What you are asked to do: Nothing but an exact repeat of the data, with pictures removed, belongs in the answer.

Data shown:
════════

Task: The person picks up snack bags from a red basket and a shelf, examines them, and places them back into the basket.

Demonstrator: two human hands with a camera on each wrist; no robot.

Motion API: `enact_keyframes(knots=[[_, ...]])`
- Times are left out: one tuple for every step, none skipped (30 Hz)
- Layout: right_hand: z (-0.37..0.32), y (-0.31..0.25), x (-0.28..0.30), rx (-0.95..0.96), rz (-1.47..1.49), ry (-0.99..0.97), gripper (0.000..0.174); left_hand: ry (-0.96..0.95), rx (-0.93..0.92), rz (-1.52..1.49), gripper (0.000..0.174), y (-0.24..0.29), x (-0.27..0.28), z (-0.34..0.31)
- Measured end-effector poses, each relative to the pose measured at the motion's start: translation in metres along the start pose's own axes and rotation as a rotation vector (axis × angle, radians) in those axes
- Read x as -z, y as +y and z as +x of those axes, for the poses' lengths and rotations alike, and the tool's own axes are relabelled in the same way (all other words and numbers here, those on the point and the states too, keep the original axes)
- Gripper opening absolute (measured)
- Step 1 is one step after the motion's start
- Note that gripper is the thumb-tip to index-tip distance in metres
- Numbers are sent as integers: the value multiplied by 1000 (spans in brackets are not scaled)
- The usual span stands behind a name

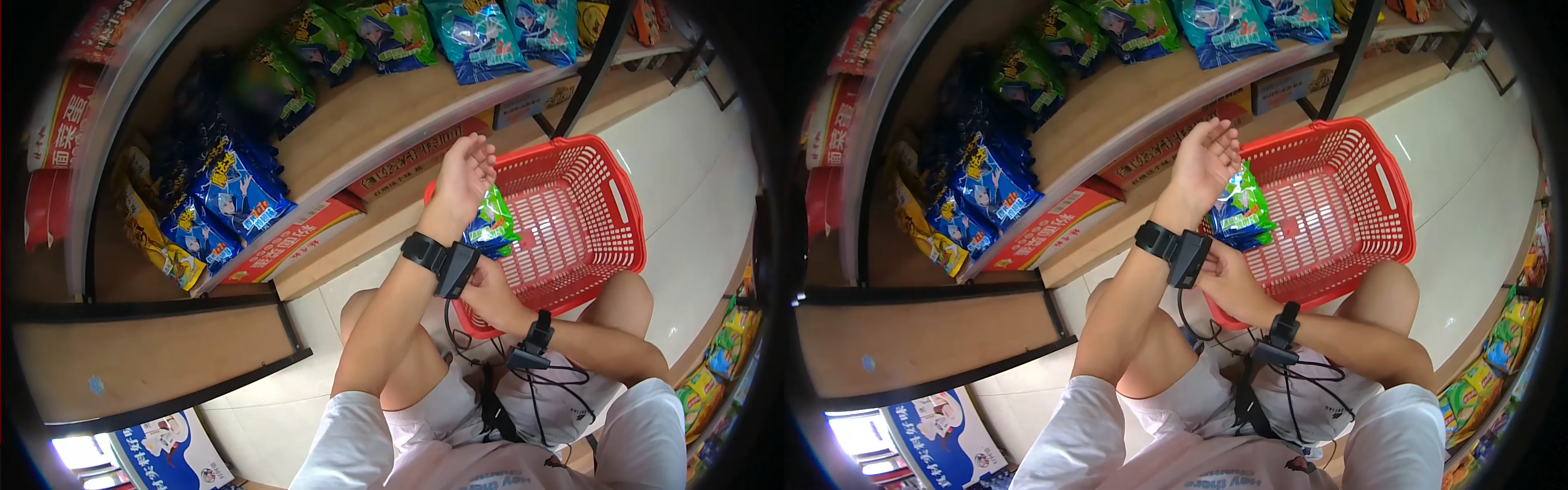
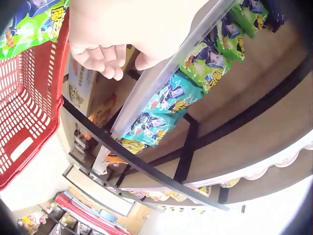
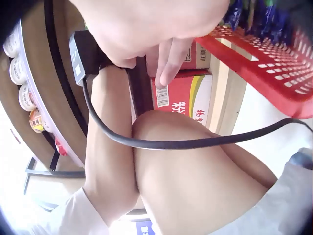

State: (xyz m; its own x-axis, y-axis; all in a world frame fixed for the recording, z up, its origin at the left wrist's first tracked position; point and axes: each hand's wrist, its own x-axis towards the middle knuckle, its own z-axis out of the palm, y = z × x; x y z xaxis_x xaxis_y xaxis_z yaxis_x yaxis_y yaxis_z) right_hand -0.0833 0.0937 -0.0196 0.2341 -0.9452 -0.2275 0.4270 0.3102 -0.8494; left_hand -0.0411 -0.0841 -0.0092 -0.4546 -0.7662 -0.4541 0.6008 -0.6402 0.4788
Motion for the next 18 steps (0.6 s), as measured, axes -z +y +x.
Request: enact_keyframes(knots=[[-1, -3, -1, 28, -24, 5, 36, -2, 0, -8, 22, -1, -1, 1], [-3, -6, -1, 54, -49, 9, 39, -3, -1, -19, 22, -3, -2, 1], [-1, -6, -2, 96, -14, 16, 43, -4, -6, -44, 22, -4, -4, 2], [-2, -7, -3, 96, 29, 38, 44, -1, 6, -80, 23, -4, -6, 3], [-3, -8, -4, 97, 72, 60, 44, 0, 18, -115, 23, -3, -8, 4], [-3, -9, -6, 97, 115, 82, 45, 0, 29, -151, 24, -4, -8, 5], [-3, -8, -6, 114, 74, 102, 43, 4, 52, -188, 24, -4, -8, 6], [-2, -7, -4, 107, 64, 94, 42, 4, 71, -228, 25, -5, -7, 7], [-2, -7, -3, 100, 56, 87, 40, 5, 92, -267, 25, -6, -7, 7], [-2, -7, -1, 92, 48, 82, 39, 6, 116, -306, 25, -7, -7, 7], [-1, -6, 0, 77, 72, 86, 37, 19, 122, -325, 26, -7, -7, 8], [0, -4, 2, 87, 48, 79, 37, 22, 123, -364, 26, -6, -6, 9], [1, -1, 3, 97, 27, 73, 37, 25, 127, -401, 26, -5, -5, 9], [1, 1, 6, 106, 6, 70, 37, 30, 133, -438, 27, -5, -5, 11], [3, 0, 4, 142, -39, 87, 35, 29, 122, -450, 27, -3, -6, 11], [3, 0, 5, 193, -118, 105, 33, 31, 115, -460, 26, -2, -7, 10], [5, 0, 6, 244, -196, 122, 32, 35, 108, -471, 26, -2, -8, 10], [6, 1, 7, 292, -274, 137, 31, 31, 114, -471, 25, -3, -8, 9]])
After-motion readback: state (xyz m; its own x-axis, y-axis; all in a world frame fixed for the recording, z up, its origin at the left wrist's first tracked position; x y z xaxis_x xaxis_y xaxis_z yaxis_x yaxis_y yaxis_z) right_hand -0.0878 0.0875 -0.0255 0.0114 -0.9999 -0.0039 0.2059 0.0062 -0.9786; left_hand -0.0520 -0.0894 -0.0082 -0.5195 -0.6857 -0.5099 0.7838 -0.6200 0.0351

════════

Exercise result:
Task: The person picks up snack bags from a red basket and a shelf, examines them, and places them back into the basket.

Demonstrator: two human hands with a camera on each wrist; no robot.

Motion API: `enact_keyframes(knots=[[_, ...]])`
- Times are left out: one tuple for every step, none skipped (30 Hz)
- Layout: right_hand: z (-0.37..0.32), y (-0.31..0.25), x (-0.28..0.30), rx (-0.95..0.96), rz (-1.47..1.49), ry (-0.99..0.97), gripper (0.000..0.174); left_hand: ry (-0.96..0.95), rx (-0.93..0.92), rz (-1.52..1.49), gripper (0.000..0.174), y (-0.24..0.29), x (-0.27..0.28), z (-0.34..0.31)
- Measured end-effector poses, each relative to the pose measured at the motion's start: translation in metres along the start pose's own axes and rotation as a rotation vector (axis × angle, radians) in those axes
- Read x as -z, y as +y and z as +x of those axes, for the poses' lengths and rotations alike, and the tool's own axes are relabelled in the same way (all other words and numbers here, those on the point and the states too, keep the original axes)
- Gripper opening absolute (measured)
- Step 1 is one step after the motion's start
- Note that gripper is the thumb-tip to index-tip distance in metres
- Numbers are sent as integers: the value multiplied by 1000 (spans in brackets are not scaled)
- The usual span stands behind a name


State: (xyz m; its own x-axis, y-axis; all in a world frame fixed for the recording, z up, its origin at the left wrist's first tracked position; point and axes: each hand's wrist, its own x-axis towards the middle knuckle, its own z-axis out of the palm, y = z × x; x y z xaxis_x xaxis_y xaxis_z yaxis_x yaxis_y yaxis_z) right_hand -0.0833 0.0937 -0.0196 0.2341 -0.9452 -0.2275 0.4270 0.3102 -0.8494; left_hand -0.0411 -0.0841 -0.0092 -0.4546 -0.7662 -0.4541 0.6008 -0.6402 0.4788
Motion for the next 18 steps (0.6 s), as measured, axes -z +y +x.
Request: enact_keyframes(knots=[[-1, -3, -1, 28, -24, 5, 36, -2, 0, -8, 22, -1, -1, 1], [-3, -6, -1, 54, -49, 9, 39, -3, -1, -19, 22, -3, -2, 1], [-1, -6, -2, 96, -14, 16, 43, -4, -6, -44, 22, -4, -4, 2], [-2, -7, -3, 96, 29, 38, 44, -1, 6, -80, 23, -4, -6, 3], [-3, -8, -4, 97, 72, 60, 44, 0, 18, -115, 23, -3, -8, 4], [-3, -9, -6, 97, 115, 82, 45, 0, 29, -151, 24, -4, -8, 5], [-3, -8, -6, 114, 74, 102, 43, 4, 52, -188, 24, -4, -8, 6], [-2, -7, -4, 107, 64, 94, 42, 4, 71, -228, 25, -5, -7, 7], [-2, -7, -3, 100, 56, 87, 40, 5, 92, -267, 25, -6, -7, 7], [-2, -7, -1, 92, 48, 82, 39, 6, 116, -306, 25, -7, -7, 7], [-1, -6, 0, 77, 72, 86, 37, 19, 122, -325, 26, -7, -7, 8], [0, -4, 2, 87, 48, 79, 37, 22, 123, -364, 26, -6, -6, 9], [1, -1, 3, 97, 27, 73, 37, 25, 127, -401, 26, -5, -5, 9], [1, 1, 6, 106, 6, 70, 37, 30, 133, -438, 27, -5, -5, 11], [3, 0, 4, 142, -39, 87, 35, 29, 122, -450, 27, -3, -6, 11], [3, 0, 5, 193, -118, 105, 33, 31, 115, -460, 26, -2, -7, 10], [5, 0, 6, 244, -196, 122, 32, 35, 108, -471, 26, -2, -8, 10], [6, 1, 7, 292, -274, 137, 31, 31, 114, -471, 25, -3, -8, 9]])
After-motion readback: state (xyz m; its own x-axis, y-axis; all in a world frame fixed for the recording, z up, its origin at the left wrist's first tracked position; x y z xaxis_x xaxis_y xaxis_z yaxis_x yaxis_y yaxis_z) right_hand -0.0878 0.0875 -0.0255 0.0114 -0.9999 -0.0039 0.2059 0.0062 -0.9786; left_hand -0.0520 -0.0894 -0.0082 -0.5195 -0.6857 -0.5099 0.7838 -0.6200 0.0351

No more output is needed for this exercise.